La romancière et journaliste espagnole Almudena Grandes vient de mourir ce samedi 27 novembre à Madrid à l’âge de 61 ans.
Née à Madrid le 7 mai 1960, elle s’était fait connaître avec un roman érotique en 1989, Las edades de Lulú (Les vies de Loulou), porté à l’écran par Bigas Luna en 1990.
Elle avait publié ensuite Te llamaré viernes (1991) et Malena es un nombre de tango (1994) ( Malena c’est un nom de tango).
En 2010, elle s’était lancée dans un projet de six volumes indépendants, Episodios de una guerra interminable racontant les années de l’après-guerre civile en Espagne. Cette série est dans la ligne des Episodios nacionales (46 volumes) du grand romancier réaliste Benito Pérez Galdós (1843-1920).
Depuis 2008, elle publiait régulièrement des articles dans le quotidien El País. Le 10 octobre dernier, elle avait écrit un article sur le cancer dont elle souffrait depuis un an (Tirar una valla)

https://elpais.com/eps/2021-10-10/tirar-una-valla.html

Son mari est le poète Luis García Montero, directeur de l’Institut Cervantès depuis 2018.

Livres traduits en français :

  • Les vies de Loulou. Albin Michel, 1990.
  • Malena c’est un nom de tango. Plon, 1996 et Pocket 2000.
  • Atlas de géographie humaine. Grasset, 2000.
  • Vents Contraires. Grasset, 2003. Livre de poche, 2011.
  • Le cœur glacé. Éditions JC Lattès, 2008. Livre de poche, 2010. (2 tomes)
  • Inès et la joie. Éditions JC Lattès, 2012. Livre de poche, 2013.
  • Le Lecteur de Jules Verne. Éditions JC Lattès, 2013. Livre de poche, 2014.
  • Les Trois Mariages de Manolita. Éditions JC Lattès, 2016. Livre de poche, 2019.
  • Les patients du docteur Garcia. Éditions JC Lattès, 2020. Premio Nacional de la Narrativa (2018)

Son décès m’a remis en mémoire la fin du poème de Luis Cernuda Díptico español (Diptyque espagnol) qui date de 1961.
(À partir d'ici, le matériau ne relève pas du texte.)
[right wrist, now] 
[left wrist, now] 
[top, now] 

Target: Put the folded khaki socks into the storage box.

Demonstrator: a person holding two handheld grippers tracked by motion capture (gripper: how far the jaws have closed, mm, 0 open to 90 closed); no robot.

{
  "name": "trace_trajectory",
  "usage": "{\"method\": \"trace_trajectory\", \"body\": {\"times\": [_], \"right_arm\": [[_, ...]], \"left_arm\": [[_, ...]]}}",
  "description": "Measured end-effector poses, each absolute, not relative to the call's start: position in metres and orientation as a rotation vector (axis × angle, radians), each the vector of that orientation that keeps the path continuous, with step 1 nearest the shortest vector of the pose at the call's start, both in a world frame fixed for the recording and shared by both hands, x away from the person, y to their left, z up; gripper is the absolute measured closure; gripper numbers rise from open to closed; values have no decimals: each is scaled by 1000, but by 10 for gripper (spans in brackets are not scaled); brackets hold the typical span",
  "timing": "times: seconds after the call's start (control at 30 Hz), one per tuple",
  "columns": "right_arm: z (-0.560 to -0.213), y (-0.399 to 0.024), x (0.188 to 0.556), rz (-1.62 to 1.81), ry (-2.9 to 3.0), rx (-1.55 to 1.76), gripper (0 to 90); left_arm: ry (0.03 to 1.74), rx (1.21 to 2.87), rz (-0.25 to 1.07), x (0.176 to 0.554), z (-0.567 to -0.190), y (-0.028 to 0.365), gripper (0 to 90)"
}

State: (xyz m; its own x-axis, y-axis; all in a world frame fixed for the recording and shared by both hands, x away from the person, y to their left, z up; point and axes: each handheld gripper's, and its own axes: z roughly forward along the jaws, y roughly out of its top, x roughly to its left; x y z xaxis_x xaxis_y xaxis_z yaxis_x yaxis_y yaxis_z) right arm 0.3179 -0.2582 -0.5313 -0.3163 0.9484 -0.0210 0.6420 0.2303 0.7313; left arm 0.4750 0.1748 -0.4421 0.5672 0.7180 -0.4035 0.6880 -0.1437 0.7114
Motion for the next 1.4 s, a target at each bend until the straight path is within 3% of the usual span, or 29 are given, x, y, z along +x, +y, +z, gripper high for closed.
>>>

…Hoy, cuando a tu tierra ya no necesitas,
Aún en estos libros te es querida y necesaria,
Más real y entresoñada que la otra:
No ésa, mas aquélla es hoy tu tierra.
La que Galdós a conocer te diese,
Como él tolerante de lealtad contraria,
Según la tradición generosa de Cervantes,
Heroica viviendo, heroica luchando
Por el futuro que era el suyo,
No el siniestro pasado donde a la otra han vuelto.

La real para ti no es esa España obscena y deprimente
En la que regentea hoy la canalla,
Sino esta España viva y siempre noble
Que Galdós en sus libros ha creado.
De aquélla nos consuela y cura ésta.

Desolación de la quimera. 1956-1962

…Aujourd’hui, quand de ta terre tu n’as plus besoin,
Dans les livres encore elle t’est chère et nécessaire,
Plus réelle que l’autre et à demi rêvée ;
Pas celle-ci, mais celle-là qui est toujours ta terre.
Celle que Galdós t’aurait donnée à connaître,
Comme lui tolérante à la loyauté contraire,
Selon la généreuse tradition de Cervantès,
Héroïque dans la vie, héroïque dans la bataille
Pour l’avenir qui était le sien,
Et non le sinistre passé où ils ont renvoyé l’autre.

La réalité pour toi n’est pas cette Espagne obscène et déprimante
Où gouverne aujourd’hui la canaille,
Mais cette Espagne vivante et toujours noble
que Galdós a créée dans ses livres.
De celle-là il nous console et soigne celle-ci.